Kartondan Cumhurbaşkanı aranıyor

Seçimlerin en uzak ihtimalle Mayıs 2023'te yapılacağı anlaşılıyor. Haziran'da bayram, tatil, sınav döngüsüne girmemek için Mayıs'a çekileceği kesin gibi.

Yani 9-10 aylık bir süreç var. Çocuk düşünseniz, seçim günü doğabilir. O kadar yakın...

Bu süre aynı zamanda ülkeyi yönetme iddiasında olanların kendilerini topluma sunma, amaçlarını, hedeflerini, programlarını, ekiplerini kamuoyuna tanıtmaları için kalan süre. En azından seçmene saygısı olanın öyle davranması beklenir.

Fakat 6'lı masa Cumhurbaşkanı adayını açıklama konusunda isteksiz. "Açıklarsak yıpratırlar" diyorlar. Belli ki kartondan aday düşünüyorlar. Belki de el işi kâğıdından, şöyle renkli menkli.
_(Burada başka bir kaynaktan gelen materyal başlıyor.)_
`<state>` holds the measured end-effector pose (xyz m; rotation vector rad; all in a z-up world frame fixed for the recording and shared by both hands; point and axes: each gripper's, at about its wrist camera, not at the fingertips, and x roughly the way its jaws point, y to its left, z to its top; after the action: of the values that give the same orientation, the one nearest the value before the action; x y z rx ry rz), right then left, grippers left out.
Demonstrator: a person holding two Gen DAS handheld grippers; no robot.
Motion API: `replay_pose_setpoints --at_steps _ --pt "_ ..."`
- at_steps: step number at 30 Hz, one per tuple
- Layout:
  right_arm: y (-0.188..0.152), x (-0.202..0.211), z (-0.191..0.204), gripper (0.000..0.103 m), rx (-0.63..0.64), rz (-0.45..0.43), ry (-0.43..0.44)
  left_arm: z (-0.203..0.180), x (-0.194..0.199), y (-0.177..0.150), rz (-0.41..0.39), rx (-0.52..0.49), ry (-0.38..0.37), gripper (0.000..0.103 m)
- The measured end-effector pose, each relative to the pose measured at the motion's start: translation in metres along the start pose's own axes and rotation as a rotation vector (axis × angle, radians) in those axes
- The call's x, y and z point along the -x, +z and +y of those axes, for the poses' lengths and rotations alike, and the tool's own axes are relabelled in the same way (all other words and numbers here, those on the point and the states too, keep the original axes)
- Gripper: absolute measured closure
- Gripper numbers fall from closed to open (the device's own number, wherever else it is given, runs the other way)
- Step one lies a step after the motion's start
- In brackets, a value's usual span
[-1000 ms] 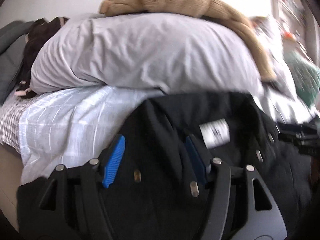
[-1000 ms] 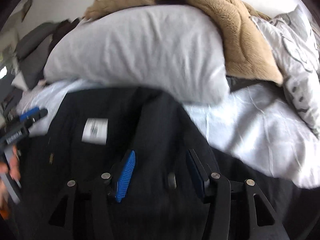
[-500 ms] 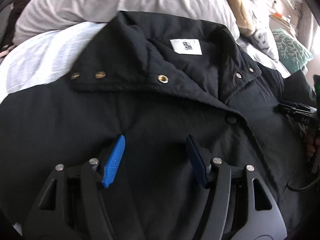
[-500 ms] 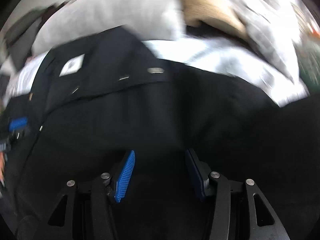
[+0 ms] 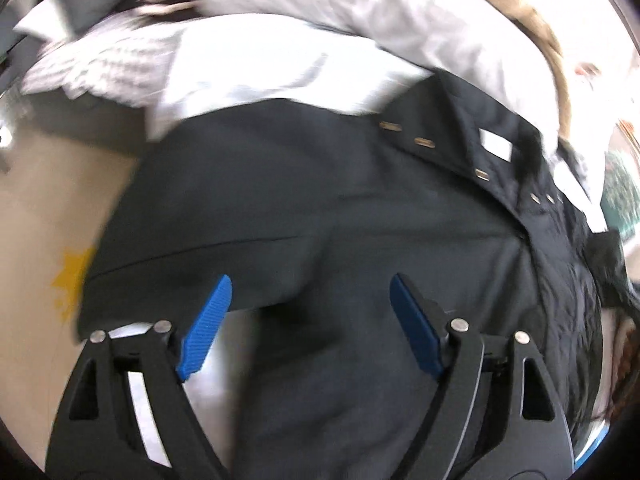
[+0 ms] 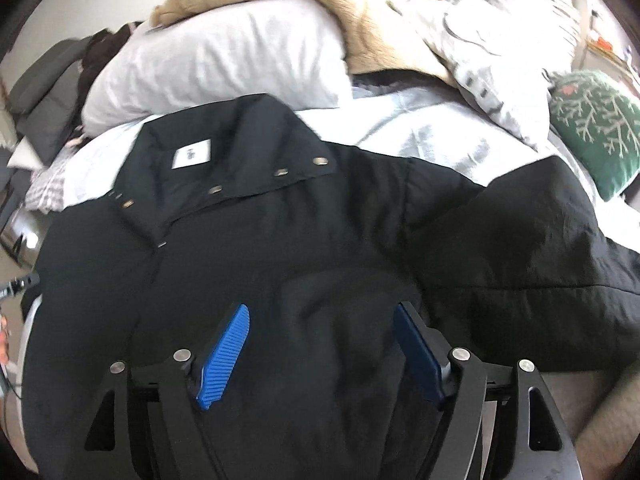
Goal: Fold large clothes
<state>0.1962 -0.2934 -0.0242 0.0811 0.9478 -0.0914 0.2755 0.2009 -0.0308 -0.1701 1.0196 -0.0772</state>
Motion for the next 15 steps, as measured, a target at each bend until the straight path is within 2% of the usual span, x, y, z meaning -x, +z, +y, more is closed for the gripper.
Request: replay_pose_setpoints --at_steps 4,6,12,15 --pt "-0.005 0.016 0.033 0.022 0.087 0.005 0.003 0.067 0.008 -0.015 0.042 0.133 0.060 0.017" --pt "-0.008 0.023 0.049 0.022 0.123 0.002 0.004 0.100 0.007 -0.022 0.071 0.220 0.054 0.017" --pt "-0.018 0.026 0.093 0.021 0.224 0.003 -0.001 0.193 -0.015 -0.041 0.115 0.600 -0.088 0.017" --pt "-0.025 0.023 0.110 0.021 0.267 0.008 -0.003 0.216 -0.032 -0.046 0.127 0.743 -0.153 0.017"
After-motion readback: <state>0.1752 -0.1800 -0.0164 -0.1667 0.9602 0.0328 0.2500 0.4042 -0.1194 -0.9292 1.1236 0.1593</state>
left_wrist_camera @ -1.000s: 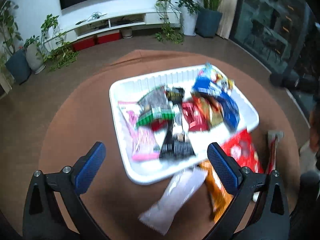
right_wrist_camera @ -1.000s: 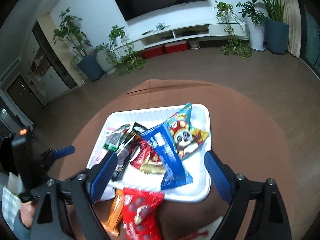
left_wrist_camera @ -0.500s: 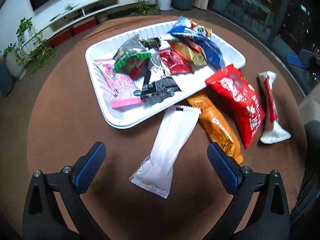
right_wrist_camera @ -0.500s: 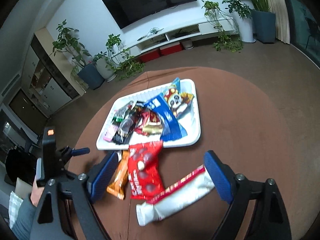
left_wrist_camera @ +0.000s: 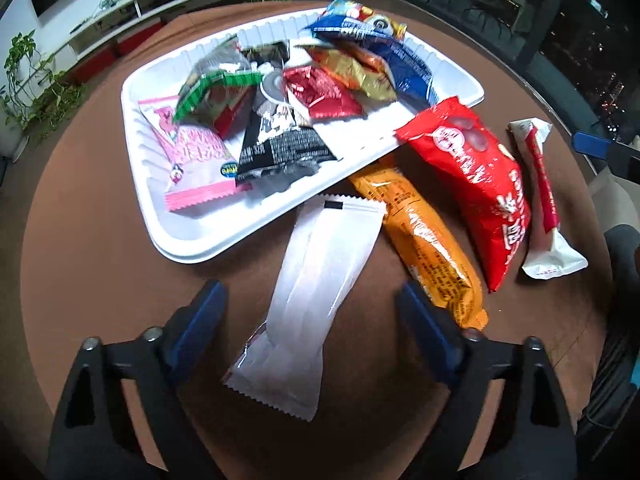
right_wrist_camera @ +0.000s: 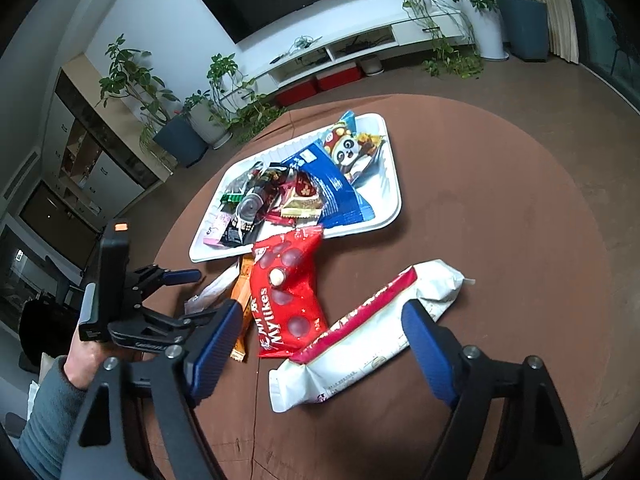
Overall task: Organize snacks
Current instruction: 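Move both open tools back toward the snacks beside the tray, then grasp the white wrapped bar with the left tool while the right tool grasps the white-red long packet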
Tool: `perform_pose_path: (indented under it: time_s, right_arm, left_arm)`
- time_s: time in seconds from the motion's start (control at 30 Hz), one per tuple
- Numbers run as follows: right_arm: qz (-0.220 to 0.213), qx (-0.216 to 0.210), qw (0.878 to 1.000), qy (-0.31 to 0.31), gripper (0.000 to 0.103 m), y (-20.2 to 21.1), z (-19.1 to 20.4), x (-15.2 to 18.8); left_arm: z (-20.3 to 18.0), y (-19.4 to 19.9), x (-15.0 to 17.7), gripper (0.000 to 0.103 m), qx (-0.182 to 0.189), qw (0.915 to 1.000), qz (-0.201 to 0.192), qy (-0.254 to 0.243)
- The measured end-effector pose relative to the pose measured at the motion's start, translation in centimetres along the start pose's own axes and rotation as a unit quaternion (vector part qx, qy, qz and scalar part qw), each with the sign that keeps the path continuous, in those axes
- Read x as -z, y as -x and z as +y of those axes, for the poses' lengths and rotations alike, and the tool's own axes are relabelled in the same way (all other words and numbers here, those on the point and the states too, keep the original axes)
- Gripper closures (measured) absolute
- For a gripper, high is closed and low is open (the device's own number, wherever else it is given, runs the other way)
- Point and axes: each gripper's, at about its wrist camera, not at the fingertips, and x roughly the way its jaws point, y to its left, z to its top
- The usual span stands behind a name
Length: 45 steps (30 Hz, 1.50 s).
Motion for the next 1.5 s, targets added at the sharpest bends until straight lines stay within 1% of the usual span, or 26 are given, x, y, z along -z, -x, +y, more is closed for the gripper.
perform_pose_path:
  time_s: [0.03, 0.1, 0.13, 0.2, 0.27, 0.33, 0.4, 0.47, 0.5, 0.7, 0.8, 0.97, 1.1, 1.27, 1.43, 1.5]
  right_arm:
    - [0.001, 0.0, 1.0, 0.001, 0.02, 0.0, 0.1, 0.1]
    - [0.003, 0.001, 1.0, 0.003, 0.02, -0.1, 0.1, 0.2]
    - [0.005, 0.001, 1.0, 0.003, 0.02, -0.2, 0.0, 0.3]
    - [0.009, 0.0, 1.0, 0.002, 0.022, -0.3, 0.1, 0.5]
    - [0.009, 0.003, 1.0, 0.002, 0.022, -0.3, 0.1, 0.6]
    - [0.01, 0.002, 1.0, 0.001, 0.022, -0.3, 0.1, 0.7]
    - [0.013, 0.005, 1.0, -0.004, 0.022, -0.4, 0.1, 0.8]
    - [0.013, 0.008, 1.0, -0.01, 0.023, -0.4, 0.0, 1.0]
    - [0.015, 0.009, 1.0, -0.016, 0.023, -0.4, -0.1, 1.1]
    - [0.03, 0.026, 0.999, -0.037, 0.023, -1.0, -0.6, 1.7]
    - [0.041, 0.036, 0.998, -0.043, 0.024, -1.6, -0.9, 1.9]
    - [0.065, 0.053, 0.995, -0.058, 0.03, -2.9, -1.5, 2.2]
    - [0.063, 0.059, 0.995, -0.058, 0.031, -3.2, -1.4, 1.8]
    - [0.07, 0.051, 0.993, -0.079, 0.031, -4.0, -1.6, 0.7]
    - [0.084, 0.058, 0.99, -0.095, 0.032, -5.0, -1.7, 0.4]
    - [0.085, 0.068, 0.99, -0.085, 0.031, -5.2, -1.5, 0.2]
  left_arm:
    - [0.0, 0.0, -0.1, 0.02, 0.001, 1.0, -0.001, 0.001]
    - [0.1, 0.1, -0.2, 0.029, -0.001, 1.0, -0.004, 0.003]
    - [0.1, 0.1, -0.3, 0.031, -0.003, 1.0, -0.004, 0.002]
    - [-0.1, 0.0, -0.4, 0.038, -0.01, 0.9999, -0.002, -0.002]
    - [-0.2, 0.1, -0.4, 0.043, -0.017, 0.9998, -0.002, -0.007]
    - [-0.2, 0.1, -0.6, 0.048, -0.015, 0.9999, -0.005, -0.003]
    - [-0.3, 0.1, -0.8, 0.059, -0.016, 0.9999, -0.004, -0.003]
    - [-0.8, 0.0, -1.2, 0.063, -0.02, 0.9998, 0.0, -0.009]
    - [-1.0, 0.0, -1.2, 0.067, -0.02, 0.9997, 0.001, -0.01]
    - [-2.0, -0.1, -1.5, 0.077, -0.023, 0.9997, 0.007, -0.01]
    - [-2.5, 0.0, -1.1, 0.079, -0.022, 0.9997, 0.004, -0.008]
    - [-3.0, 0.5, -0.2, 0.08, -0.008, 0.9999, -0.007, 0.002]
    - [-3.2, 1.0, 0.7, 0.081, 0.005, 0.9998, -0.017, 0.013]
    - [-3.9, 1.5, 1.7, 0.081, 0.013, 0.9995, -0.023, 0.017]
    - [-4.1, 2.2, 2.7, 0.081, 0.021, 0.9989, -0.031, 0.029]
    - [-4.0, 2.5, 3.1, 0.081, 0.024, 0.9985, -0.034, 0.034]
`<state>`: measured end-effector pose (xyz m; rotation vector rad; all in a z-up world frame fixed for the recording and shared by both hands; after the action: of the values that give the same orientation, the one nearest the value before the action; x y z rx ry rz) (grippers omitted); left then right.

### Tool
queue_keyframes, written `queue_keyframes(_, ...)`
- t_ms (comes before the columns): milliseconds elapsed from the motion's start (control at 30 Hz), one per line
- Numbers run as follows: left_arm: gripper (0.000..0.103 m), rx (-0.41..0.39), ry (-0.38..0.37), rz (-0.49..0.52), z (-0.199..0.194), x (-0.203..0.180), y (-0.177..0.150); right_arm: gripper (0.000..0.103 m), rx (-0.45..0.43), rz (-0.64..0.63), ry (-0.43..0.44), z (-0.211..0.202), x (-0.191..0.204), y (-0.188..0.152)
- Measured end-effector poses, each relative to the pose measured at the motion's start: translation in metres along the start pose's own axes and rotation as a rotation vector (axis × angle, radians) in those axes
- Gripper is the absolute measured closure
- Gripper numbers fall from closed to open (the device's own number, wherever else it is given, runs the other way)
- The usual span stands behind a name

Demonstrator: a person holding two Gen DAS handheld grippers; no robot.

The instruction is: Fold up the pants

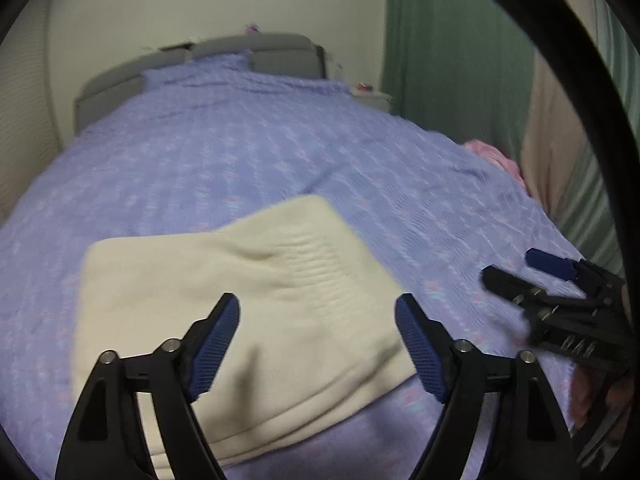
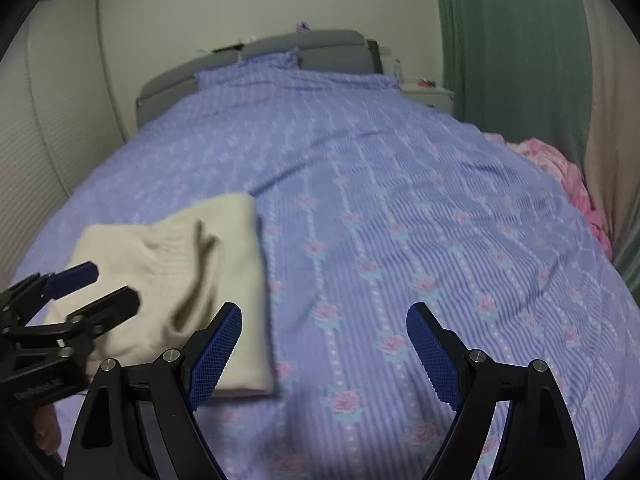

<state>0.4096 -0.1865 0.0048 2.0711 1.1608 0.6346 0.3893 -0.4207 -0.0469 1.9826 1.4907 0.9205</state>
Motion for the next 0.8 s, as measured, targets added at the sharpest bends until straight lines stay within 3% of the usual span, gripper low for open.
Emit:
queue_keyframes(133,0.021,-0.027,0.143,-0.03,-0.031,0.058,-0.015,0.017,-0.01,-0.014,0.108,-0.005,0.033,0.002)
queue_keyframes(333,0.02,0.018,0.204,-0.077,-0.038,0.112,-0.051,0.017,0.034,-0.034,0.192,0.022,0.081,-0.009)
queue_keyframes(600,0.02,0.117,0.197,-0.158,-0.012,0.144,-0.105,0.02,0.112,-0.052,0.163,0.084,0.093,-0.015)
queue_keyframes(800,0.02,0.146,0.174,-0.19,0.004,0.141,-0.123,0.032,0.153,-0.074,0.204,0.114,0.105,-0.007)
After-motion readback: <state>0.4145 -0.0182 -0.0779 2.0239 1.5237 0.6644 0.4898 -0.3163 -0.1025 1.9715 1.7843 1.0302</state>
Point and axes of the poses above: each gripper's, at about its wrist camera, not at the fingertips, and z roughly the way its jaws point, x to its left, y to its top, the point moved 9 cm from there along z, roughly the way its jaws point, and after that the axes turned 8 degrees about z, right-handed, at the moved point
Önceleri, "seçim kararını alın, öyle açıklarız" diyorlardı. "Yahu ülkeyi yönetecek kişiden söz ediyoruz, bu gizlenir mi" denildiğinde "Yaaa, açıklayalım da yıpratın değil mi" diye yanıt veriyorlardı. İşin tuhafı, bunu söylerken öyle edalar takınıyorlardı ki, çok zekice bir taktik bulmuşlar gibi...

KARARSIZLAR ARTIK KARARLI

Oysa şimdi karar verseniz, adayınızın seçim planı yapması, hükümet programını oluşturması, kabinesi üzerine kafa yorması, kendini anlatması ancak mümkün. Tabii gerçekten ülkeyi layıkıyla yönetme gibi bir derdiniz varsa. Belli ki 6'lı masa, kendisinin yaptırdığı anketlere güvenip, "Odunu koysam seçtiririm" havasına girmiş.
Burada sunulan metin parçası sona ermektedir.